Este fin de semana, en el quinto aniversario de aquellas trágicas muertes, las calles de Ceuta se llenarán del grito de activistas que, como una sola voz y un solo cuerpo, seguirán reclamado la universalización de los derechos humanos, la investigación exhaustiva que aclare y depure responsabilidades, que esas muertes no caigan en el olvido… en el convencimiento de que solo la justicia independiente, objetiva, es capaz de garantizar una convivencia en armonía y libertad. Asociaciones de la sociedad civil y activistas que siguen soñando con el día en que el abrazo de los pueblos sea una sólida cadena de unión que derrumbe fronteras y siglos de injusticia.

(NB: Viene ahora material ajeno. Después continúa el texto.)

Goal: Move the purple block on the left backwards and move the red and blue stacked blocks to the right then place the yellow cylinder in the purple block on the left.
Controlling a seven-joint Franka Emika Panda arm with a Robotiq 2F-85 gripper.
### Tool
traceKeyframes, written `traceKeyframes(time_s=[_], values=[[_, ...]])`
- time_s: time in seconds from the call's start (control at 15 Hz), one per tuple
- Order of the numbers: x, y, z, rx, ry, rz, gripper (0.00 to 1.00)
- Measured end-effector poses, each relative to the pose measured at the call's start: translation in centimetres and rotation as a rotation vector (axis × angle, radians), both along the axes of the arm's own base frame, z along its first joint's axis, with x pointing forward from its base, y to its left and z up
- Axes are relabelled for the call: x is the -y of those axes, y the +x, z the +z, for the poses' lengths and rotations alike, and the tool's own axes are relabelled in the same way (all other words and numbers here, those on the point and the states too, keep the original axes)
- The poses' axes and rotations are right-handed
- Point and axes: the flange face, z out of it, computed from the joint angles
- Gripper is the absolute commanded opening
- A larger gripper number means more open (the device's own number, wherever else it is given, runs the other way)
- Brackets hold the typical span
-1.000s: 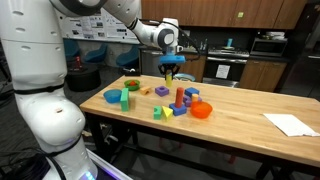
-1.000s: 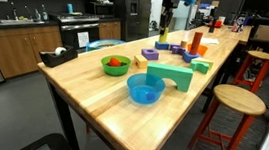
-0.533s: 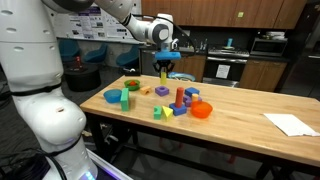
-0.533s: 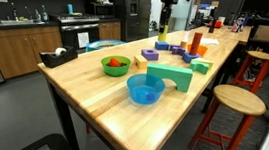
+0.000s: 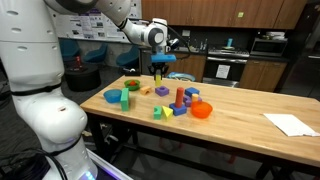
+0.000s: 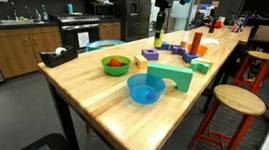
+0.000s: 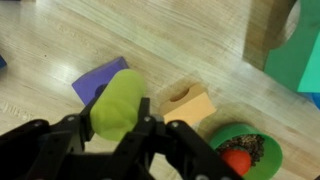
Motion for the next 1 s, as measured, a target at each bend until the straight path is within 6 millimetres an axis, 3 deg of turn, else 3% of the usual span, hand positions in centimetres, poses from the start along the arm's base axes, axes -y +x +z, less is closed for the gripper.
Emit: traceKeyframes(time_s=[0.53, 1.0], values=[[-0.1, 1.0, -2.5, -0.003, -0.005, 0.105, 0.16], [-1.1, 2.0, -2.7, 0.031, -0.010, 0.143, 0.16]])
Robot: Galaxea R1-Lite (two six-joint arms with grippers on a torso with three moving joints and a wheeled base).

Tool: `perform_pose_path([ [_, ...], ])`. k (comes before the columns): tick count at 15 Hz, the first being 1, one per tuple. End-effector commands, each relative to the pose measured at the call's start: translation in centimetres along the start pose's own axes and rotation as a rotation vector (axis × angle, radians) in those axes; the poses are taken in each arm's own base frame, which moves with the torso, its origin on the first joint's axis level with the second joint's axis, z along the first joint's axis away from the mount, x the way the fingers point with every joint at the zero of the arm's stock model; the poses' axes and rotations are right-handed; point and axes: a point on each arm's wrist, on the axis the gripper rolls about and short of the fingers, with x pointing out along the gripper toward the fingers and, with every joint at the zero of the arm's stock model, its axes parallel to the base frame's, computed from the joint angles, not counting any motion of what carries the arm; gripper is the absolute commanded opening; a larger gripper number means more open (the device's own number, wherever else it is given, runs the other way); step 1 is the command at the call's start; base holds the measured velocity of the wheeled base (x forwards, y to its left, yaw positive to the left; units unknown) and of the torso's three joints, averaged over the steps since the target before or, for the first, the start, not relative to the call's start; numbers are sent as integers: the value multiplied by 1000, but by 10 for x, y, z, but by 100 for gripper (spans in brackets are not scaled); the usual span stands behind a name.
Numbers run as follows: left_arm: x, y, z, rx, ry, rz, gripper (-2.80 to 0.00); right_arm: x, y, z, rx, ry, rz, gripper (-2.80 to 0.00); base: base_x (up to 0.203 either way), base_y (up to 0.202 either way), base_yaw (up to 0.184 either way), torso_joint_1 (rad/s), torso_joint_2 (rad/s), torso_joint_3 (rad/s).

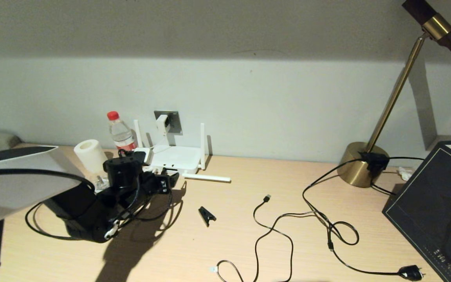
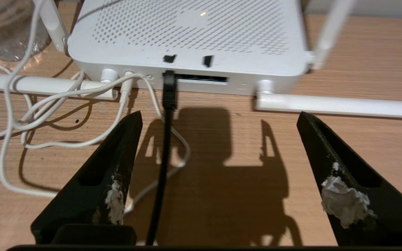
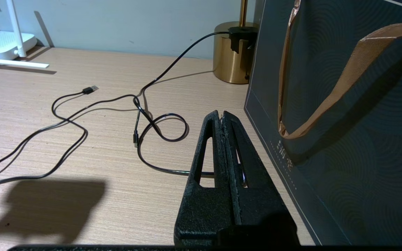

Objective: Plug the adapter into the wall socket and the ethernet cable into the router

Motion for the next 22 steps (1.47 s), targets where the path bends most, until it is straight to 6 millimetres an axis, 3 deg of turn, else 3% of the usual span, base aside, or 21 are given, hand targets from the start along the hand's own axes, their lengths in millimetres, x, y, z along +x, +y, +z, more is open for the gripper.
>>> perform_pose_path([
  [1, -43, -10, 34, 0, -89, -37, 0, 2, 0, -10, -1, 36, 1, -280, 0, 0, 0, 0, 0, 0],
  [5, -113, -22, 81, -10, -245, -75, 0, 2, 0, -10, -1, 36, 1, -280, 0, 0, 0, 0, 0, 0],
  [6, -132, -21, 93, -17, -286, -75, -280, 2, 0, -10, -1, 36, 1, -280, 0, 0, 0, 0, 0, 0],
  [10, -216, -8, 128, -37, -389, -73, -280, 2, 0, -10, -1, 34, 1, -280, 0, 0, 0, 0, 0, 0],
  [12, -271, 4, 128, -38, -396, -74, -280, 2, 0, -10, -1, 36, 1, -280, 0, 0, 0, 0, 0, 0],
  [14, -325, 17, 102, -32, -357, -73, -280, 2, 0, -10, -1, 36, 1, -280, 0, 0, 0, 0, 0, 0],
  [15, -347, 23, 77, -26, -324, -67, -280, 2, 0, -10, -1, 36, 1, -280, 0, 0, 0, 0, 0, 0],
  [17, -372, 31, 12, -9, -231, -40, -280, 2, 0, -10, 0, 36, 1, -280, 0, 0, 0, 0, 0, 0],
  [18, -378, 32, -15, -9, -204, -27, -280, 2, 0, -10, 3, 36, 1, -280, 0, 0, 0, 0, 0, 0],
  [20, -378, 33, -48, -17, -117, 8, -280, 2, 0, -10, 3, 34, 1, -280, 0, 0, 0, 0, 0, 0],
  [22, -373, 32, -61, -26, 3, 128, -280, 2, 0, -10, 3, 36, 1, -280, 0, 0, 0, 0, 0, 0],
])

Luz Modroño es doctora en psicóloga y profesora de Historia en Secundaria. Pero es, sobre todo, feminista y activista social. Desde la presidencia del Centro Unesco Madrid y antes miembro de diversas organizaciones feministas, de Derechos Humanos y ecologistas (Amigos de la Tierras, Greenpeace) se ha posicionado siempre al lado de los y las que sufren, son perseguidos o víctimas de un mundo tremendamente injusto que no logra universalizar los derechos humanos. Y considera que mientras esto no sea así, no dejarán de ser privilegios. Es ésta una máxima que, tanto desde su actividad profesional como vital, ha marcado su manera de estar en el mundo.

Actualmente en Grecia, recorre los campos de refugiados de este país, llevando ayuda humanitaria y conviviendo con los y las desheredadas de la tierra, con los huidos de la guerra, del hambre o la enfermedad. Con las perseguidas. En definitiva, con las víctimas de esta pequeña parte de la humanidad que conformamos el mundo occidental y que sobrevive a base de machacar al resto. Grecia es hoy un polvorín que puede estallar en cualquier momento. Las tensiones provocadas por la exclusión de los que se comprometió a acoger y las medidas puestas en marcha para ello están incrementando las tensiones derivadas de la ocupación tres o cuatro veces más de unos campos en los que el hacinamiento y todos los problemas derivados de ello están provocando.